* _YOUR TASK_: All lines from the opening of the data to the line containing "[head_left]" must be returned unchanged, and only those lines.
:: DATA EXTRACT
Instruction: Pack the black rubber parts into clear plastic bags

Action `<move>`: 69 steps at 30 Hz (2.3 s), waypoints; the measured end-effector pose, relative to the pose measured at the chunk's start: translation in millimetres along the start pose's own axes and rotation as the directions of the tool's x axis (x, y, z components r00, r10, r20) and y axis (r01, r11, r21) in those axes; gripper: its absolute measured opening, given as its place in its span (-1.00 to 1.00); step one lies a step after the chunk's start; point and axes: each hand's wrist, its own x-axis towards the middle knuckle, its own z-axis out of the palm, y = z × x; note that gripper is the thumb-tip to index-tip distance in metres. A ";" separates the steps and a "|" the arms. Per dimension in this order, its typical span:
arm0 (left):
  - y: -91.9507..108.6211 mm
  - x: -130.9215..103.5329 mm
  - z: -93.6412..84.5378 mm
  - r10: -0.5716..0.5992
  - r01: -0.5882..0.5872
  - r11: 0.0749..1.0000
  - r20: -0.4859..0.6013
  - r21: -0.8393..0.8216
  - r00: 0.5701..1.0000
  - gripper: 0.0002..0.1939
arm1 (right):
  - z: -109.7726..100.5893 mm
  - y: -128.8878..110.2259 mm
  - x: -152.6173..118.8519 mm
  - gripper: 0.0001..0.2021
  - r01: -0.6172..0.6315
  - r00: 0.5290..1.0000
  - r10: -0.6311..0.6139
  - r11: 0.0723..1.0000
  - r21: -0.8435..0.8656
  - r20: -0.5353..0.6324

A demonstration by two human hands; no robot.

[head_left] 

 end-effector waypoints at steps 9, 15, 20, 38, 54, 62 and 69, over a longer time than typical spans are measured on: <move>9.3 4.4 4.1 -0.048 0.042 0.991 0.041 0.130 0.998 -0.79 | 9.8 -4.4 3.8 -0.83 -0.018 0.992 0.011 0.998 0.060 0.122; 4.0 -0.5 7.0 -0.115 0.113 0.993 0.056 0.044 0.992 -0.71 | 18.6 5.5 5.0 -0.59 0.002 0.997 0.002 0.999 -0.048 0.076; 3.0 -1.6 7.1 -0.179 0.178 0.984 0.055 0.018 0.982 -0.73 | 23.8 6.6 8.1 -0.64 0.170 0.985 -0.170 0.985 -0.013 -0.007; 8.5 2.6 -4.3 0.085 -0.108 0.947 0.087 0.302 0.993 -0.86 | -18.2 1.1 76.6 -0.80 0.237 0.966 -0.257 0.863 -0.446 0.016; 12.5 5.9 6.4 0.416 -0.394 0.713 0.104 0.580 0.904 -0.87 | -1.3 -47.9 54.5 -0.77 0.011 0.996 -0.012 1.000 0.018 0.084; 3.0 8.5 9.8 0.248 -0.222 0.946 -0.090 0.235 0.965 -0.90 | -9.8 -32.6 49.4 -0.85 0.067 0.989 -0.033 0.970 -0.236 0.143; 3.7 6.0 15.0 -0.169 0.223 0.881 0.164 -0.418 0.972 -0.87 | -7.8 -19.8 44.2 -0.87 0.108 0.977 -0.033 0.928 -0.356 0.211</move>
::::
* _THE COMPLETED TASK_:
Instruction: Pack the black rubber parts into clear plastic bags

Action `<move>`: 69 steps at 30 Hz (2.3 s), waypoints; the measured end-effector pose, relative to the pose measured at the chunk's start: translation in millimetres along the start pose's own axes and rotation as the directions of the tool's x axis (x, y, z components r00, r10, r20) and y axis (r01, r11, r21) in those axes; gripper: its absolute measured opening, given as its place in its span (-1.00 to 1.00); step one lies a step after the chunk's start; point and axes: each hand's wrist, its own x-axis towards the middle knuckle, its own z-axis out of the palm, y = z × x; note that gripper is the thumb-tip to index-tip distance in metres. A ";" separates the steps and a "|" the arms. Per dimension in this order, its typical span:
arm0 (left):
  - y: -91.9507..108.6211 mm
  - x: -130.9215..103.5329 mm
  - z: -93.6412..84.5378 mm
  - r10: -0.5716..0.5992
  - r01: -0.5882..0.5872
  - r11: 0.0749..1.0000
  - r20: -0.4859..0.6013
  - r21: -0.8393..0.8216
  - r00: 0.5701..1.0000
  - gripper: 0.0002..0.1939
arm1 (right):
  - z: -109.7726..100.5893 mm
  - y: -128.8878..110.2259 mm
  - x: -152.6173..118.8519 mm
  - gripper: 0.0001..0.2021
  - r01: -0.6172..0.6315
  - r00: 0.5290..1.0000
  - r10: -0.6311..0.6139
  - r11: 0.0723..1.0000
  - r21: -0.8435..0.8656
  - r20: -0.5353..0.6324

A demonstration by two human hands; no robot.

[head_left] 

The exercise has now been completed.